Josie Muscat’s conservative views blaming today’s liberalism for many of our society’s ills may have a sound basis, although claiming that the so-called morning-after pill, by temporarily altering the function of the womb’s inner lining, amounts to “abortion by the back door” ( January 16), is perhaps carrying things a bit too far and too close to hysteria.

A couple of decades ago, we had a similar controversy about the claimed abortive potential of the various types of contraceptive intra-uterine devices.

We have to accept that we are not a theocracy (like an Islamic State) but a parliamentary democracy, so parliamentarians and their delegated committees decide on matters such as which contraceptive devices or hormonal tablets can be openly marketed.

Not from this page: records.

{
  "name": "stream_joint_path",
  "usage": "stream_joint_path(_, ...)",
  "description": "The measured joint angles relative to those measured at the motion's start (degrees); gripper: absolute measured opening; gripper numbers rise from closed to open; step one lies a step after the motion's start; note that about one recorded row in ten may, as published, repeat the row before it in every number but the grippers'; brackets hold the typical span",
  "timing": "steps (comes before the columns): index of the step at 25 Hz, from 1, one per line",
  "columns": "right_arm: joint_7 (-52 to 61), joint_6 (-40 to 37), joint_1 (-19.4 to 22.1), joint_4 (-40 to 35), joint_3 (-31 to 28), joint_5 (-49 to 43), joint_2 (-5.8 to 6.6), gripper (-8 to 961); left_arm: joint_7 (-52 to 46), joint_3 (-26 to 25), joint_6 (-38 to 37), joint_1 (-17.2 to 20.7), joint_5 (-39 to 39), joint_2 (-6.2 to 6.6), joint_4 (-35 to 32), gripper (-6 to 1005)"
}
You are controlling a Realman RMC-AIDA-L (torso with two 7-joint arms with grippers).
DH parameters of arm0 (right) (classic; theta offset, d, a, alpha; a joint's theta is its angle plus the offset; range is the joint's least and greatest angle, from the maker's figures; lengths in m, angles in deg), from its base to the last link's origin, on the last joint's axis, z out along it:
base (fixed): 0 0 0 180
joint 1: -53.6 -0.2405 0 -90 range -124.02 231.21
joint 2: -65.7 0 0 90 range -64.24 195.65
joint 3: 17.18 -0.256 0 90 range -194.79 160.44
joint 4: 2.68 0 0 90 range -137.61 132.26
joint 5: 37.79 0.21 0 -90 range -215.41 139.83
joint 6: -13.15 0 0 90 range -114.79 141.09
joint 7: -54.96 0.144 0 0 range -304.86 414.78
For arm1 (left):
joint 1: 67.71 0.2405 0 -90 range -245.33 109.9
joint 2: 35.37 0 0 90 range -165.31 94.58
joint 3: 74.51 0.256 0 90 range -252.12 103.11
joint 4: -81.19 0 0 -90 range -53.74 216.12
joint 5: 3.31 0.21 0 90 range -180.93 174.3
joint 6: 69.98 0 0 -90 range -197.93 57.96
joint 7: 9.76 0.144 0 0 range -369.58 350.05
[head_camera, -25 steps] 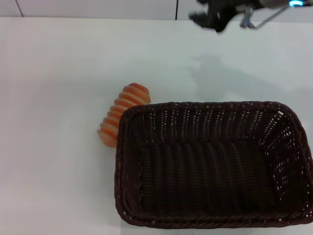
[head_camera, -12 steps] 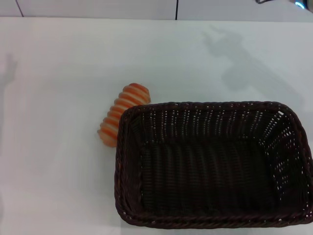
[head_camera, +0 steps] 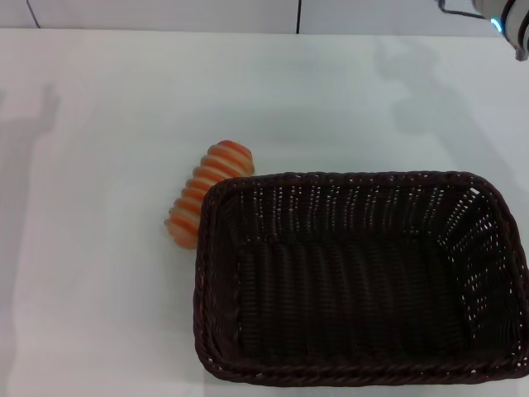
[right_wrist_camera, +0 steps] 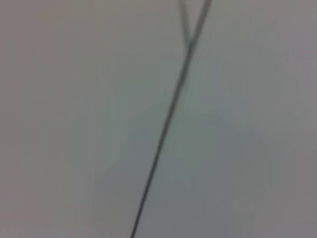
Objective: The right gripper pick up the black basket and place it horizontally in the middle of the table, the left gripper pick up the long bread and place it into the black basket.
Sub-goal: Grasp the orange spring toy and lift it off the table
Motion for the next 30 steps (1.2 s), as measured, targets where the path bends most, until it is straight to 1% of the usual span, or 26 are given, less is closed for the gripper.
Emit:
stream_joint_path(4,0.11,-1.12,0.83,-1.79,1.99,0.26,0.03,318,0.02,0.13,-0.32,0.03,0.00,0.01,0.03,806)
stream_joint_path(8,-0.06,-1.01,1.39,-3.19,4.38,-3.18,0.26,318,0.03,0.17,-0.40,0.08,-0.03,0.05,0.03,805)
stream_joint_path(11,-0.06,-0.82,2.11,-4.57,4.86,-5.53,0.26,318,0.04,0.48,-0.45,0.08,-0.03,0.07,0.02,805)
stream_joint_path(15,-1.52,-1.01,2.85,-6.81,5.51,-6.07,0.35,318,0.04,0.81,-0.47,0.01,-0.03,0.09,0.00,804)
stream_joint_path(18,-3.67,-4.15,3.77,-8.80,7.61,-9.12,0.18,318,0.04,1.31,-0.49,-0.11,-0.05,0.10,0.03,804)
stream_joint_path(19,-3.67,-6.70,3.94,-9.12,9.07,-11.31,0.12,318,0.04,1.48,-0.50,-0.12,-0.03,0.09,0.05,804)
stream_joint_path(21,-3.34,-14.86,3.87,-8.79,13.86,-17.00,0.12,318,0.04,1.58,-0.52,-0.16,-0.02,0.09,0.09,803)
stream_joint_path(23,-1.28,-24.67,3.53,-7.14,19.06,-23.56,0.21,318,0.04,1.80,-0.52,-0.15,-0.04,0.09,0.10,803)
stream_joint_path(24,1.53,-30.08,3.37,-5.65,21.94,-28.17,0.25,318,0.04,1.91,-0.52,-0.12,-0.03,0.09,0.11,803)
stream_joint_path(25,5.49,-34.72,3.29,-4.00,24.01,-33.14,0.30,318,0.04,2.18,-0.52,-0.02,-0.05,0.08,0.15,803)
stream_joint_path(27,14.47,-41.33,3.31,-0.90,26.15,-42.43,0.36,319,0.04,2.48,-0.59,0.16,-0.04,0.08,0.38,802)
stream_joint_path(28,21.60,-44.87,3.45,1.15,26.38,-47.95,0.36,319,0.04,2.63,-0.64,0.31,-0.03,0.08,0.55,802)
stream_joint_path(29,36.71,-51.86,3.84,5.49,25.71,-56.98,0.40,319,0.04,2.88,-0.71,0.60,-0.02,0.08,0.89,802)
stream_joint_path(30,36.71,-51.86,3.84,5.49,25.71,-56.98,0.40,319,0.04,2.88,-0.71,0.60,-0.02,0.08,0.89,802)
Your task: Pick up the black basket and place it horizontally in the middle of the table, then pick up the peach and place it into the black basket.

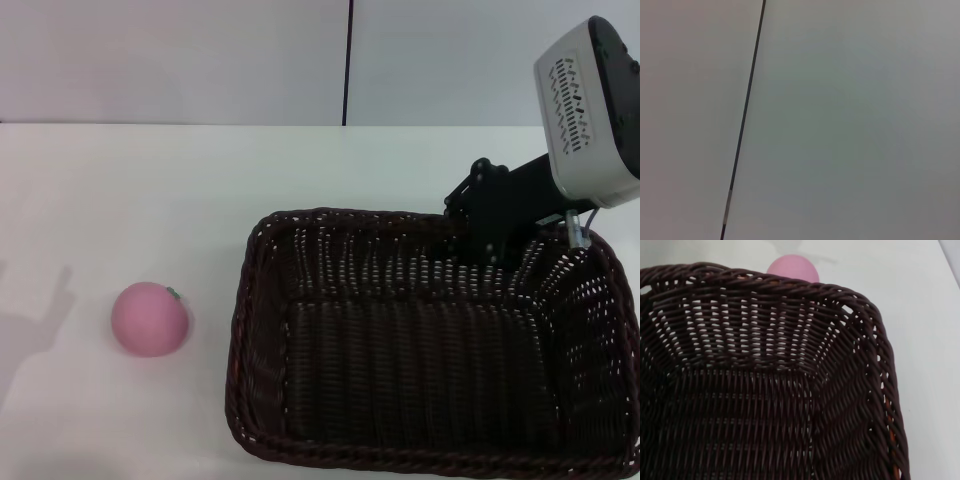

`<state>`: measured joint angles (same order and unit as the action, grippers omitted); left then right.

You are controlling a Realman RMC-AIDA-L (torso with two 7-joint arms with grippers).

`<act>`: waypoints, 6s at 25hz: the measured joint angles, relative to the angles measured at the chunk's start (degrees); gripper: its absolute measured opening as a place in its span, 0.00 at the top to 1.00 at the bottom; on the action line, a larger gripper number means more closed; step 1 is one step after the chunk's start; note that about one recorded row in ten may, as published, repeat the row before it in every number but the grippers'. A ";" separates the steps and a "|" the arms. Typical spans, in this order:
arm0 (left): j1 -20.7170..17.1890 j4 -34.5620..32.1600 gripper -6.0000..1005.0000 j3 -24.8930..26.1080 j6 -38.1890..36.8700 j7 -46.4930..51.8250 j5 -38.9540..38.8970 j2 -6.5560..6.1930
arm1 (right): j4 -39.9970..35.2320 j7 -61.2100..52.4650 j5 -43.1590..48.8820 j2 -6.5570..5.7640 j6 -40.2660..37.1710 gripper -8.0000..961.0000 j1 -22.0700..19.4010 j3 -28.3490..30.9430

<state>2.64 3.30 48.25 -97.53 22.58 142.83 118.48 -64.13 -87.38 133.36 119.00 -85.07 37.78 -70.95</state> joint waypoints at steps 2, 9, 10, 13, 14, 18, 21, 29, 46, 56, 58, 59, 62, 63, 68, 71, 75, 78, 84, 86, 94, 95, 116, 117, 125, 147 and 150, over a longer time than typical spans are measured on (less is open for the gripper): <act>0.00 0.04 0.19 0.00 0.00 0.00 0.00 0.00 | 0.00 -0.39 -0.60 0.00 0.11 0.79 -0.34 0.06; 0.00 -0.36 0.19 -0.09 -1.50 0.00 0.01 -0.13 | -5.47 -0.94 -4.28 0.04 -0.37 0.60 -4.33 -1.02; 0.00 -0.62 0.19 -0.09 -2.32 0.00 -0.01 -0.27 | -8.18 -0.95 -6.76 0.00 -0.99 0.56 -6.26 -1.12; 0.00 -1.03 0.19 -0.09 -2.70 0.00 -0.02 -0.30 | -11.21 -0.98 -9.45 -0.06 -2.04 0.43 -8.46 -0.87; 0.00 -1.32 0.19 -0.23 -2.83 0.07 -0.03 -0.30 | -12.68 -1.02 -10.64 -0.06 -2.49 0.39 -9.62 -0.64; 0.48 -3.49 0.19 -3.99 -3.87 1.78 0.04 -1.01 | -17.65 -1.23 -18.32 0.02 -2.69 0.33 -15.03 1.56; 2.12 -8.00 0.19 -8.96 -5.76 4.72 0.07 -1.92 | -18.15 -1.23 -27.85 0.09 -2.71 0.33 -19.23 3.99; 8.61 -19.58 0.19 -21.32 -6.92 12.55 0.07 -1.70 | -5.55 6.93 -57.07 0.19 -2.46 0.32 -28.26 7.74; 12.95 -20.01 0.19 -32.52 3.65 13.82 0.07 -0.62 | 41.42 37.15 -96.71 0.11 -12.51 0.32 -27.39 8.39; 13.64 -18.77 0.20 -36.33 8.70 14.62 0.03 -0.29 | 47.05 38.59 -97.89 -0.04 -12.36 0.32 -26.94 8.47; 13.79 -18.13 0.21 -36.39 8.75 14.44 -0.28 -0.26 | 47.49 38.60 -97.95 -0.08 -12.36 0.32 -26.88 8.46; 13.81 -18.13 0.21 -36.39 8.68 14.44 -0.27 -0.28 | 47.67 38.60 -97.97 -0.10 -12.36 0.32 -26.87 8.47; 13.87 -18.19 0.21 -36.44 8.39 14.44 -0.14 -0.36 | 48.38 38.62 -98.03 -0.09 -12.36 0.32 -26.90 8.50; 13.86 -18.25 0.22 -36.47 8.18 14.21 -0.09 -0.41 | 48.38 38.62 -98.03 -0.09 -12.36 0.32 -26.90 8.50; 13.71 -18.29 0.22 -36.60 7.66 13.17 -0.05 -0.46 | 48.66 38.64 -98.13 -0.09 -12.36 0.32 -27.30 8.94; 13.35 -18.13 0.30 -37.20 6.51 11.30 -0.04 -0.39 | 49.21 38.66 -98.14 -0.09 -12.44 0.32 -27.32 9.66; 13.22 -18.13 0.44 -36.59 5.04 11.28 -0.37 -0.35 | 49.48 38.68 -98.17 -0.09 -12.59 0.32 -27.24 9.95; 13.01 -18.19 0.61 -34.82 2.95 11.55 -1.05 -0.48 | 49.51 38.69 -98.20 -0.09 -12.64 0.32 -27.24 10.12; 12.50 -18.78 0.66 -29.14 -5.93 13.36 -4.61 -1.10 | 49.54 38.69 -98.22 -0.09 -12.94 0.32 -27.41 10.57; 13.02 -18.89 0.67 -29.03 -9.44 14.60 -5.31 -1.38 | 49.52 38.69 -98.22 -0.09 -13.02 0.32 -27.42 10.57; 17.94 -16.52 0.70 -37.37 -14.83 15.19 -5.22 -0.22 | 49.45 38.69 -98.22 -0.16 -15.28 0.32 -27.27 11.46; 18.89 -14.22 0.71 -39.85 -14.72 14.19 -5.22 -0.03 | 49.49 38.69 -98.22 -0.15 -15.43 0.32 -27.35 11.86; 23.62 -3.34 0.39 -50.96 -5.35 9.87 -5.06 0.09 | 49.74 38.69 -98.19 -0.18 -15.31 0.32 -27.65 13.74; 23.69 -3.29 0.34 -51.05 -5.00 9.87 -5.05 0.09 | 49.79 38.69 -98.17 -0.18 -15.33 0.32 -27.69 13.97; 22.11 -4.81 0.22 -49.33 -4.49 9.41 -5.68 -0.21 | 50.09 38.69 -98.12 -0.18 -15.29 0.32 -27.69 15.05; 4.01 -2.13 0.16 -5.63 -2.17 -9.47 -7.47 0.00 | 62.60 48.20 -98.17 0.33 -16.38 0.32 -22.58 24.73; 4.15 -1.74 0.16 -5.81 -1.33 -9.63 -7.26 0.07 | 62.74 48.21 -98.16 0.35 -16.14 0.32 -21.61 24.73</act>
<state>6.79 1.57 42.44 -98.87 12.95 135.57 118.55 -1.39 -39.17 35.21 119.35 -101.21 16.17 -46.23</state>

We also need to accept that times have changed and social change cannot exactly be put into reverse. In Muscat’s and in my youth we did not go abroad with girlfriends nor sleep with them in our parents’ homes. The contraceptive pill and condoms were illegal and a tourist was taken to court for wearing a bikini at a popular beach – this was “swinging Malta 1960s vintage”.

Has liberalism gone too far? Perhaps it has. Many seem to have concluded that corruption is not only acceptable but is actually part and parcel of astute commercial sense. And if this is the case, permit me to feel that fretting about the unproven claims that contraceptive devices and hormonal tablets are back-door abortions is unconvincing. For the women who use them, this is a private matter and the intention is obviously to avoid an unwanted pregnancy not to abort unborn kids.